◆ Task prompt: Return the whole listing, line for line, without the pictures in it.

◆ Collected material:

==*==

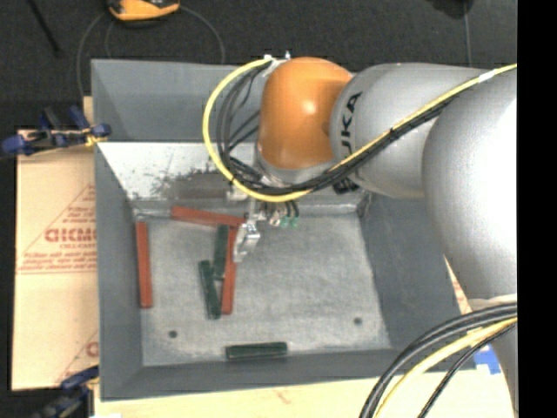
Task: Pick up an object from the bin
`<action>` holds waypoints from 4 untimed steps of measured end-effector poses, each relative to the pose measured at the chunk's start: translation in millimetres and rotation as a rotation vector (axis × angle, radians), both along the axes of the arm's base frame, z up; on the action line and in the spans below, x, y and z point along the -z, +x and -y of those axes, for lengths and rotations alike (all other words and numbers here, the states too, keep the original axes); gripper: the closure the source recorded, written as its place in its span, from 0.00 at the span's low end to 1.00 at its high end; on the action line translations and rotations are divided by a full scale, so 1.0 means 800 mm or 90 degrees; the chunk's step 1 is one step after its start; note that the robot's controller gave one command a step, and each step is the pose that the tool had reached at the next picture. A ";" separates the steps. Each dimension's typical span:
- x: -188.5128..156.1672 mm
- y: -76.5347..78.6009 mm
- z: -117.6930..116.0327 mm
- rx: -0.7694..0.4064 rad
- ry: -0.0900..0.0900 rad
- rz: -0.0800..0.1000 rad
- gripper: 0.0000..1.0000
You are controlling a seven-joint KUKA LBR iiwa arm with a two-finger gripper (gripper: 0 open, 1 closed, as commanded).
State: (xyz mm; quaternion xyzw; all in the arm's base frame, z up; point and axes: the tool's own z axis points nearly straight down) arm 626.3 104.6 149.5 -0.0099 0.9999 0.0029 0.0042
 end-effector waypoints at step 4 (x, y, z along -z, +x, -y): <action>0.086 -0.031 -0.002 -0.289 -0.006 -0.001 1.00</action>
Offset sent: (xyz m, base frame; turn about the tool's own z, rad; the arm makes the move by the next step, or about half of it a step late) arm -0.0186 0.0218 -0.0795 -0.4135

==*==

◆ Answer to the exercise:
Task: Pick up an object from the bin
`<action>` holds waypoints from 4 untimed steps of measured end-effector poses, each relative to the pose measured at the chunk's start: translation in millimetres and rotation as a rotation vector (axis × angle, radians), both along the axes of the arm's base frame, z up; on the action line and in the spans below, x, y and z point along the -z, +x and -y of those axes, for lengths and rotations alike (all other words and numbers here, the states too, keep the original axes); gripper: the closure the source recorded, written as its place in its span, from 0.00 at the span's low end to 1.00 at its high end; on the action line translations and rotations are divided by a full scale, so 1.0 means 800 mm or 90 degrees; the chunk's step 1 is one step after its start; note that the robot's controller gave one command a step, and each step is the pose that the tool had reached at the next picture. A ";" separates the steps. Each dimension's typical span:
- x: -188.5128..156.1672 mm
- y: -76.5347..78.6009 mm
- z: -117.6930..116.0327 mm
- rx: -0.7694..0.4064 rad
- ry: -0.0900..0.0900 rad
- rz: -0.0800..0.1000 rad
- gripper: 0.0000..1.0000
You are controlling a seven-joint KUKA LBR iiwa arm with a two-finger gripper (gripper: 0 open, 1 closed, as commanded).
State: (xyz mm; quaternion xyzw; all in the arm's base frame, z up; point and axes: the tool's own z axis points nearly straight down) arm 626.3 104.6 149.5 -0.0099 0.9999 0.0029 0.0042
 end-effector waypoints at step 4 (x, y, z along -z, +x, -y): <action>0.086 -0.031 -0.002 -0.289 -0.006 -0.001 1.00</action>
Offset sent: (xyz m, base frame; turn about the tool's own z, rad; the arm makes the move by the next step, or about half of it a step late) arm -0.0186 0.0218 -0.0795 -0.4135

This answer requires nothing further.